TASK DETAILS | The lines below that include "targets" are to be found and copied.

(Source data)
*** Block opens ***

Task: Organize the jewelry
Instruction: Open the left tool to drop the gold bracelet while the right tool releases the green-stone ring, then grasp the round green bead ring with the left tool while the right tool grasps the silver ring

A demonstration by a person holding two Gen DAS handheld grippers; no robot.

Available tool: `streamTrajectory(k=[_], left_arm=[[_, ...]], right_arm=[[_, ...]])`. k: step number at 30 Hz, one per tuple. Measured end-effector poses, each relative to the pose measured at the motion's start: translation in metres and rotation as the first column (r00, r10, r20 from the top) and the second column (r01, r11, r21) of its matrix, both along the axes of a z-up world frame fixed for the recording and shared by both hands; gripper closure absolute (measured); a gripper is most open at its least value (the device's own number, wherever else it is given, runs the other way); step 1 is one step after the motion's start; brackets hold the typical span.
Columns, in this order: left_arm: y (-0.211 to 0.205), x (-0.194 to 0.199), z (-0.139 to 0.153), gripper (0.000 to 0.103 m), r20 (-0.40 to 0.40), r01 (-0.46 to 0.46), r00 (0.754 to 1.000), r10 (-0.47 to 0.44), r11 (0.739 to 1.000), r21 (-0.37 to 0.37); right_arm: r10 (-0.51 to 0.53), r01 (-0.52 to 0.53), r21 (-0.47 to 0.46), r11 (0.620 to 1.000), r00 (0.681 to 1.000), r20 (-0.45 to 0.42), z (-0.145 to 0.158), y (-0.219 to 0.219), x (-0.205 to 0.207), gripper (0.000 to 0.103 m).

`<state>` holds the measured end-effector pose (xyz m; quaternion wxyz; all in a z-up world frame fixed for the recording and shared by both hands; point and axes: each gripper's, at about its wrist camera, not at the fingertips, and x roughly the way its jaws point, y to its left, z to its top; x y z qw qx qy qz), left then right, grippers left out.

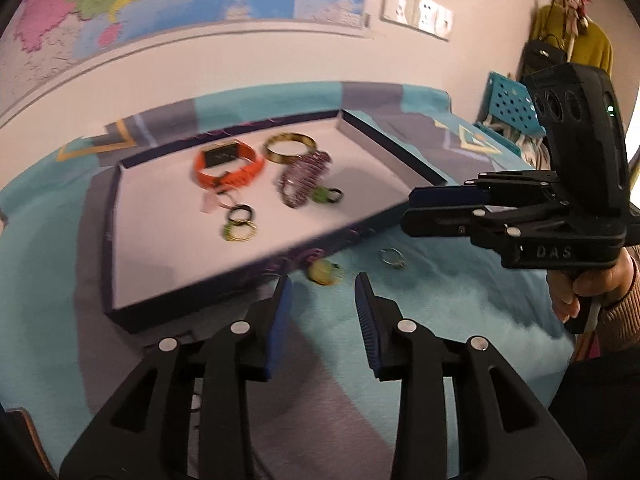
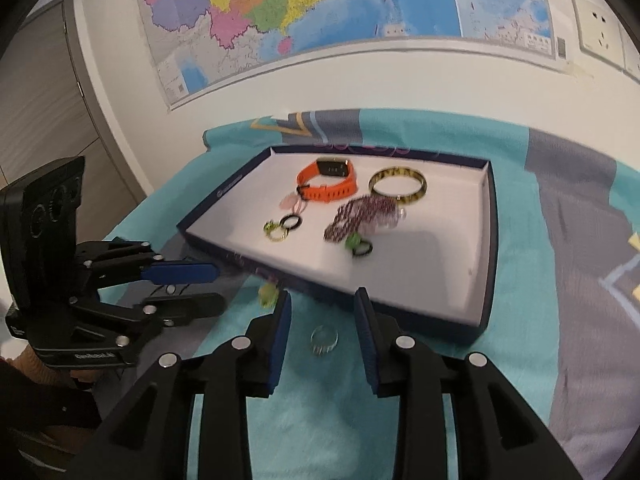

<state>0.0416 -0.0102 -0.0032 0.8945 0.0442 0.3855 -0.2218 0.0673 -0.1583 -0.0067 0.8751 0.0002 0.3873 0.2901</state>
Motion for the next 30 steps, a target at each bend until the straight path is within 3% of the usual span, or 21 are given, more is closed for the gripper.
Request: streamTrajectory(k=[4,15,22,30], left_arm=[[-0.012,0.009,-0.009,0.064,-0.03,0.001,1.0,-0.001,1.0,0.014],[-0.021,0.031,-0.024,0.067,-0.1,-0.059,0.993,0.062,0.998,0.035],[-0.024,0.032,-0.024,0.085,-0.104,-0.08,0.991,0.084,0.996,0.042],[-0.014,0.02,-0.022,0.086,-0.105,-0.084,0.991,0.085,0.996,0.014]], right_arm=[[-0.004,0.004,-0.001,1.0,1.0,-0.022,-0.008,-0.002,-0.004,0.072],[-0.012,0.012,0.01,1.0,0.999,-0.045,-0.017,-0.005,-0.006,0.067],[-0.009,0.009,0.007,1.0,0.999,-0.053,-0.018,-0.005,-0.007,0.067],[-0.012,0.01,-0.034,0.999,0.998,-0.058,-0.02,0.002,-0.007,0.067]])
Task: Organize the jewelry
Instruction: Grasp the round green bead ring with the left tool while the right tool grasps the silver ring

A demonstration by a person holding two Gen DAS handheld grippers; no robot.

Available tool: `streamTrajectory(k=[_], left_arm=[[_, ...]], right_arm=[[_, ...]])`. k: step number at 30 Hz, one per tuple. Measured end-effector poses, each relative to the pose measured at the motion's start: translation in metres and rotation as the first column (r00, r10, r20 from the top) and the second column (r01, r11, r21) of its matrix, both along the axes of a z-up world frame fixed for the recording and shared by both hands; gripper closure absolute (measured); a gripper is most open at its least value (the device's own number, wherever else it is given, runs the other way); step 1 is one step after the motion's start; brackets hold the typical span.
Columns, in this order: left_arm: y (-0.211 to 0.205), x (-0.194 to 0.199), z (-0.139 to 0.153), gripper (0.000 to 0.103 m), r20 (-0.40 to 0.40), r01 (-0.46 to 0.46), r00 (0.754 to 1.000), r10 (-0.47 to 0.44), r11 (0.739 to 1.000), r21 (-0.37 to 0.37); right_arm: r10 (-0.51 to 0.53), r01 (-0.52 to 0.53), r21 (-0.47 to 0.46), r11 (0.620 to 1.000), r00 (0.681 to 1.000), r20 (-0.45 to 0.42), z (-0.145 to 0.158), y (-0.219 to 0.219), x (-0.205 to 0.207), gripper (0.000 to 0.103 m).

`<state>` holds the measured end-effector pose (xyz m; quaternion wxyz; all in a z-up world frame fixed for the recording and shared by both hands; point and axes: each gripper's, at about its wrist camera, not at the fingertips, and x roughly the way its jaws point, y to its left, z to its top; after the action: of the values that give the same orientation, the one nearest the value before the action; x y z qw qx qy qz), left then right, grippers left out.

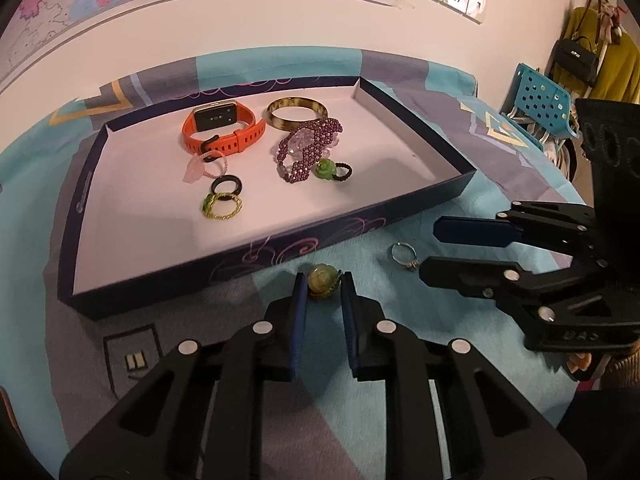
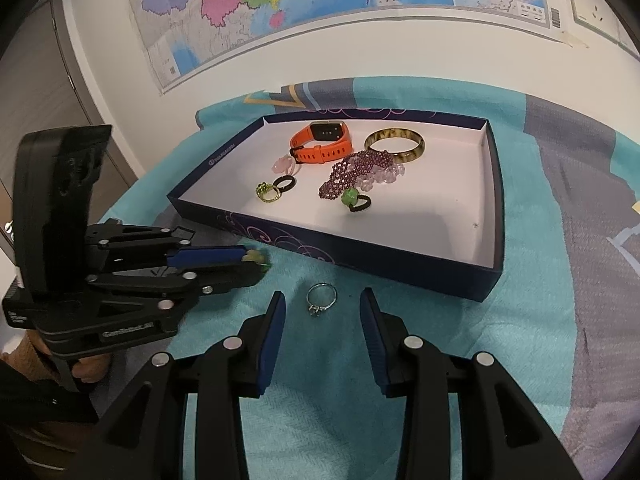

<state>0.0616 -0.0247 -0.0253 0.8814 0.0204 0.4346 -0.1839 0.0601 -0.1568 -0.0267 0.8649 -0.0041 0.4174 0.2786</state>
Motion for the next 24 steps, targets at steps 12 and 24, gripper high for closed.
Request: streamTrajectory(k=[12,24], left_arm=[[0.025,-0.015,-0.001,0.086,-0.01,-0.044,0.999,0.044,0.998,-0.036],[0.026,-0.016,-0.002,0.085,-0.01,-0.049,0.999,0.049,0.998,-0.036]], right_arm=[[0.012,-0.012,-0.073,0.997,1.0,-0.003,-0.005,0.02,0.003,0.067],[-0.015,0.019,-0.15,0.988,0.999,0.029,-0.006,0.025,0.006,0.087]])
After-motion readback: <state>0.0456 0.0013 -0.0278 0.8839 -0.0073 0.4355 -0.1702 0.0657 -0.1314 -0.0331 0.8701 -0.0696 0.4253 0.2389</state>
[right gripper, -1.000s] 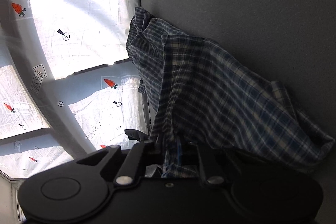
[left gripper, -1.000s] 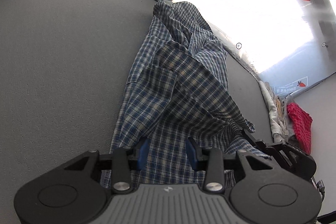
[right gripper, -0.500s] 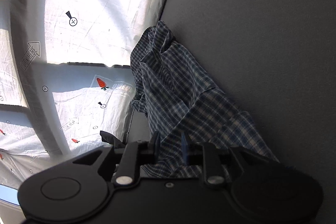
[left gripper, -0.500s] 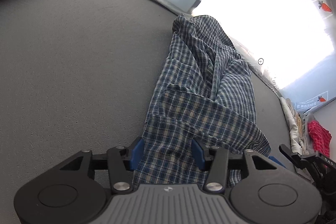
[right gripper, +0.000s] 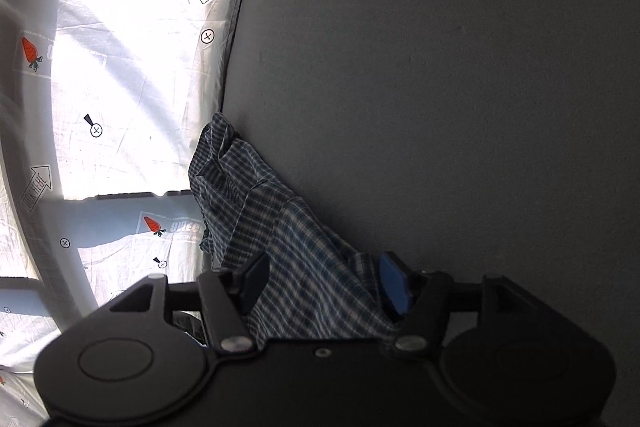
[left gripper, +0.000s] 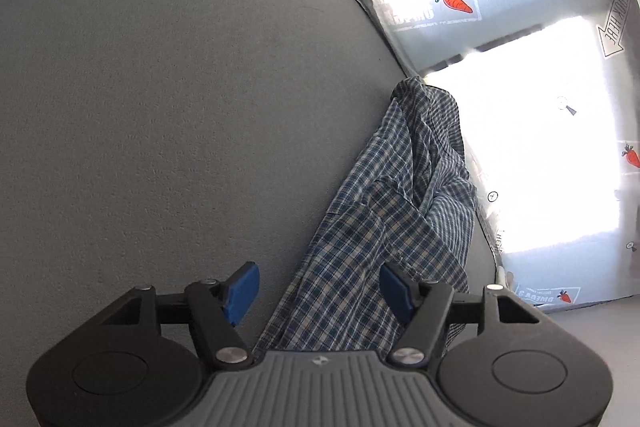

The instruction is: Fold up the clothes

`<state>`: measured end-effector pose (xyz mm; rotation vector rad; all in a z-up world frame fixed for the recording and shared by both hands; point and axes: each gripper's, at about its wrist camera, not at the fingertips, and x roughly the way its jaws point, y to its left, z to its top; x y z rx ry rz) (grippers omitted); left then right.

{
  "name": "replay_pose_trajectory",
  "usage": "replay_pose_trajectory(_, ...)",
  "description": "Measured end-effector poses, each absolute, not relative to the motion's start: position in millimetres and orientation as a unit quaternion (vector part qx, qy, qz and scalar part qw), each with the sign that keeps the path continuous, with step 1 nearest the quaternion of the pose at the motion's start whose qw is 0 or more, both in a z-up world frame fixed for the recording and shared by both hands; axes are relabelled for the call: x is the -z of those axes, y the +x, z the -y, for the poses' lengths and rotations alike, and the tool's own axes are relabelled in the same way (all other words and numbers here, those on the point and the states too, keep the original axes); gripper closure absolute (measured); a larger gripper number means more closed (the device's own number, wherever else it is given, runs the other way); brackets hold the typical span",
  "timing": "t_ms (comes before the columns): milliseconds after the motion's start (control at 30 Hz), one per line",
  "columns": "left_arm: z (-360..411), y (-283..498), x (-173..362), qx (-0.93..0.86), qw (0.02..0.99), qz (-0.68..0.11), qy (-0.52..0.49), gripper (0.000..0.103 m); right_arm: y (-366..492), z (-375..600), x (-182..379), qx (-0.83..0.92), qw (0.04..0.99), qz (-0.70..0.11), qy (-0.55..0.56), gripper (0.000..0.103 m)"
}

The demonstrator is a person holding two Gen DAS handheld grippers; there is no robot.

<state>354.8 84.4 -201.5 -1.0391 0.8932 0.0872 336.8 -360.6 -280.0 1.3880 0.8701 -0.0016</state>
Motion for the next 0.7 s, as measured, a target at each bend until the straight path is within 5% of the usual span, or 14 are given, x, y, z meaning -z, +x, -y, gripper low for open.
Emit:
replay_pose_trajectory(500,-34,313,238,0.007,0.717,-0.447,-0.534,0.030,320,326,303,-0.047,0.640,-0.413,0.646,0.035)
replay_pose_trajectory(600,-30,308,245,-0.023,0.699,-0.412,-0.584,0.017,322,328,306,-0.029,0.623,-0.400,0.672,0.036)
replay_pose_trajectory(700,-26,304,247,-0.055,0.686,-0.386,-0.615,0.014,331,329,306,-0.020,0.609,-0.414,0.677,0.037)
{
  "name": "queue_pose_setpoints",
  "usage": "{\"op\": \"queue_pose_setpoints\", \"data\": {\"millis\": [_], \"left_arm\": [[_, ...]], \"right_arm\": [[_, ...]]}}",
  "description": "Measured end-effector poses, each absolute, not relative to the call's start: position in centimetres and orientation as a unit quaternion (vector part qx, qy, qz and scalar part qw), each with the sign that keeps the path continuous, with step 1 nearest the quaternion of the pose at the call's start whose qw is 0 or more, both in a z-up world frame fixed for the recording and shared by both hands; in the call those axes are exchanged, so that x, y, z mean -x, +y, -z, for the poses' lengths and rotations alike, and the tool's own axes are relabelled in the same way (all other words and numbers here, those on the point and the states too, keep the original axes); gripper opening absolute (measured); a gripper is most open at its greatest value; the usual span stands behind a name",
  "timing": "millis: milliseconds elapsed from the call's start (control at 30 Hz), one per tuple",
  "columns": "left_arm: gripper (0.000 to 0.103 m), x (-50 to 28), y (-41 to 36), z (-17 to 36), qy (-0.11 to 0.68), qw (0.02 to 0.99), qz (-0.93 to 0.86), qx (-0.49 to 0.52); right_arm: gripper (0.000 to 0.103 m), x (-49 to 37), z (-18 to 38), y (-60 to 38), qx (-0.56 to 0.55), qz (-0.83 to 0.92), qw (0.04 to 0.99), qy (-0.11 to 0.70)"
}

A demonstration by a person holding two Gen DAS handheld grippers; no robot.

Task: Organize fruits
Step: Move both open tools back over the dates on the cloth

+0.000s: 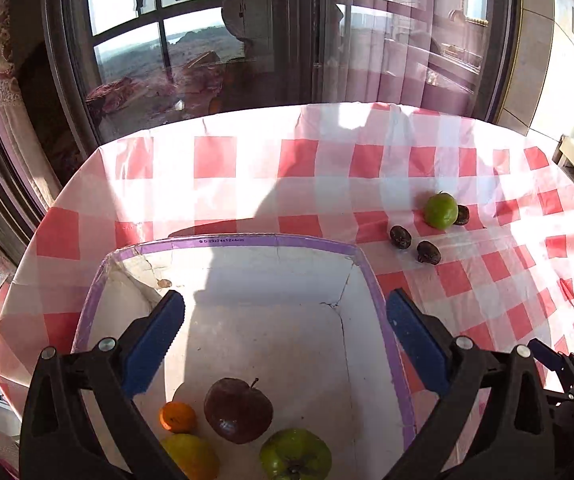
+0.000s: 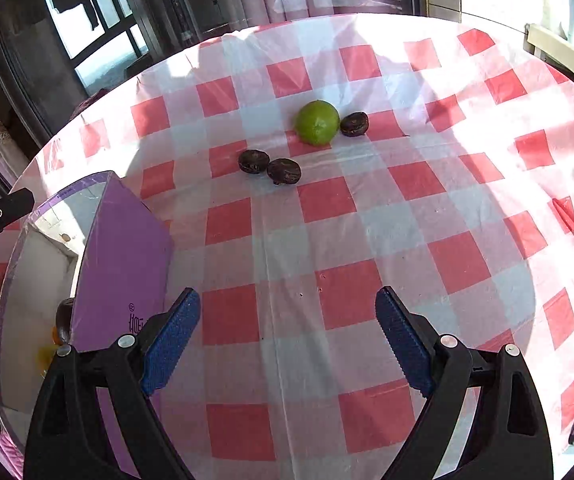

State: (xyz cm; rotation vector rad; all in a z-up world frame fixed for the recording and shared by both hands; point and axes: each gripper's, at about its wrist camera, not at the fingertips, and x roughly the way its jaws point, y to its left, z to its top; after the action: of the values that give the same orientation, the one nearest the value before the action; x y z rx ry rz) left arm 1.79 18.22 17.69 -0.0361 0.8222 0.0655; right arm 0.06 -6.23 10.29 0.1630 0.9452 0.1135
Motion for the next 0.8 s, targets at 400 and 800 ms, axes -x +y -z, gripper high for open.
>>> {"op": "queue_pose_setpoints", "data": {"millis": [400,800], "left_arm": [[0.101,-8.4,2.8,-13.4,0.467,0.882,0.060,0.031],[0.101,-11.5,1.4,-4.0,0.574,0.819,0.011,0.011]], "right_arm": [[0.082,-11.8,-4.1,-15.6,-0.034,-0.055,0.877,0.475],[0.075,-22.2,-2.3,-14.2,0.053,-0.109,0.886,0.448]]}}
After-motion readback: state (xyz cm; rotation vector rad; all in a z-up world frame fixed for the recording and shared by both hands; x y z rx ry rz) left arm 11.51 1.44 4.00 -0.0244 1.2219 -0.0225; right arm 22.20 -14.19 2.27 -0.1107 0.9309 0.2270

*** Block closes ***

ANSWER TO THE PROBLEM |
Motion for the next 24 steps, targets at steps 12 and 24, gripper high for closed.
Motion for the next 0.8 s, targets at 400 and 800 ms, axes -x +y -z, gripper high for open.

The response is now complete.